The McCain Court: appointing conservative judges would undermine the maverick's legislative legacy.
Dougherty, Michael Brendan
THE PROSPECT of overturning Roe v. Wade may be only incentive powerful enough to turn a disillusioned conservative into a motivated McCain voter this November. After the betrayals of the Bush era, many on the Right still point to the ascendance of John Roberts and Samuel Alito to the Supreme Court and proclaim, "It was worth it." Campaigning across the country, McCain promises conservative audiences, "We're going to have justices like Roberts and Alito." And Sen. John Cornyn told the New York Times that judges "are the one issue that cuts across all aspects of the Republican coalition," saying that in the run up to November, "I will encourage him to make it a prominent part of his pitch."
But will the Arizonan make good and usher in a conservative majority on the Court? Unlikely. Republicans hoping to rally their dispirited base in 2008 can find little evidence that John McCain is interested in effecting a judicial counter-revolution. Though there will probably be multiple vacancies in the Supreme Court in the next presidential term--John Paul Stevens turns 88 this April; Ruth Bader Ginsburg is 74; Anthony Kennedy is 71-- McCain has never made the judiciary a central theme of his campaign.

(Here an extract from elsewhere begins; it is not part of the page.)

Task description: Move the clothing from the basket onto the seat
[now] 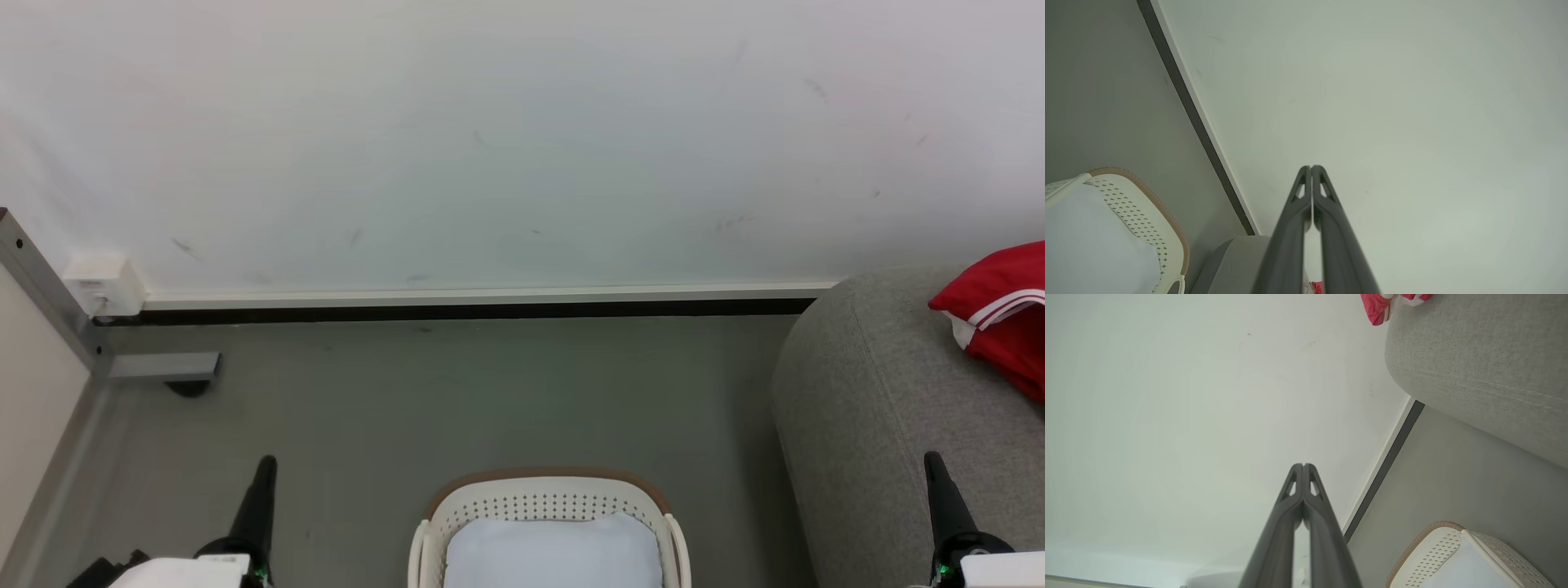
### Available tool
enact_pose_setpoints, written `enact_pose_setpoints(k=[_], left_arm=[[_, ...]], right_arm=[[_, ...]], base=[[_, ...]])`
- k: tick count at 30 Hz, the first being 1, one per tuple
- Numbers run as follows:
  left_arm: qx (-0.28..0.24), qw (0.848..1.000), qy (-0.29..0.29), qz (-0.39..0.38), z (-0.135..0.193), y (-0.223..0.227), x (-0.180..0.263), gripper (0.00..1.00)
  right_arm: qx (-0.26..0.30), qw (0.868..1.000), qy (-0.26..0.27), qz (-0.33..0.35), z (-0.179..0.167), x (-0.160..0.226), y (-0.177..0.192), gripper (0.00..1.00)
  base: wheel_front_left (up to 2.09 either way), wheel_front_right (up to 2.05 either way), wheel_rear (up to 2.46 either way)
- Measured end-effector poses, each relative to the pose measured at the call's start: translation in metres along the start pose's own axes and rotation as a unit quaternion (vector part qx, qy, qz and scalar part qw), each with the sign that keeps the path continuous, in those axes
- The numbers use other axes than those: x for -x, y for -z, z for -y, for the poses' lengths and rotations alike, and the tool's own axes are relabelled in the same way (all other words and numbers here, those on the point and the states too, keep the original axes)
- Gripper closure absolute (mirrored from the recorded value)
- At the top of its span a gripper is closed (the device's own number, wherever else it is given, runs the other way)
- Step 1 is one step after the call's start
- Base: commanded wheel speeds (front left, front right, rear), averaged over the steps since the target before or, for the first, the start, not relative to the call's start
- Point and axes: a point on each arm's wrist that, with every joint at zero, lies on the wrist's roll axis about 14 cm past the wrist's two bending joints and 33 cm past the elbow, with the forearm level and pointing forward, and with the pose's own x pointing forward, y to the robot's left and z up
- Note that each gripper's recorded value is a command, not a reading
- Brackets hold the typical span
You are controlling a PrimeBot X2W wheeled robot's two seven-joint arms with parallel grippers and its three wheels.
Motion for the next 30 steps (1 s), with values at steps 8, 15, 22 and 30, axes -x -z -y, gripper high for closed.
enact_pose_setpoints(k=[8,15,22,30], left_arm=[[0.028,1.0,0.007,-0.001,0.0029,-0.0012,-0.0025,1.0],[0.051,0.999,0.011,-0.002,0.0052,-0.0024,-0.0049,1.0],[0.076,0.997,0.017,0.0,0.0072,-0.0046,-0.0067,1.0],[0.085,0.996,0.02,0.0,0.0088,-0.0056,-0.0079,1.0]], right_arm=[[-0.03,1.0,-0.005,-0.002,-0.0025,-0.0022,-0.0004,1.0],[-0.054,0.998,-0.011,-0.004,-0.0059,-0.0046,-0.0009,1.0],[-0.075,0.997,-0.015,-0.005,-0.0075,-0.0059,-0.0016,1.0],[-0.091,0.996,-0.018,-0.006,-0.0087,-0.0066,-0.002,1.0]], base=[[0.0,0.0,0.0],[0.0,0.0,0.0],[0.0,0.0,0.0],[0.0,0.0,0.0]])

Given the chance to join conservatives in disarming Democratic opposition to conservative judges, McCain compromised. Lacking incentives to appoint strict constructionists, his attitude toward judicial conservatives runs between indifference and hostility. And while McCain dutifully praises Roberts and Alito in public, he sometimes questions their rulings--particularly when they threaten to overturn his legislative legacy.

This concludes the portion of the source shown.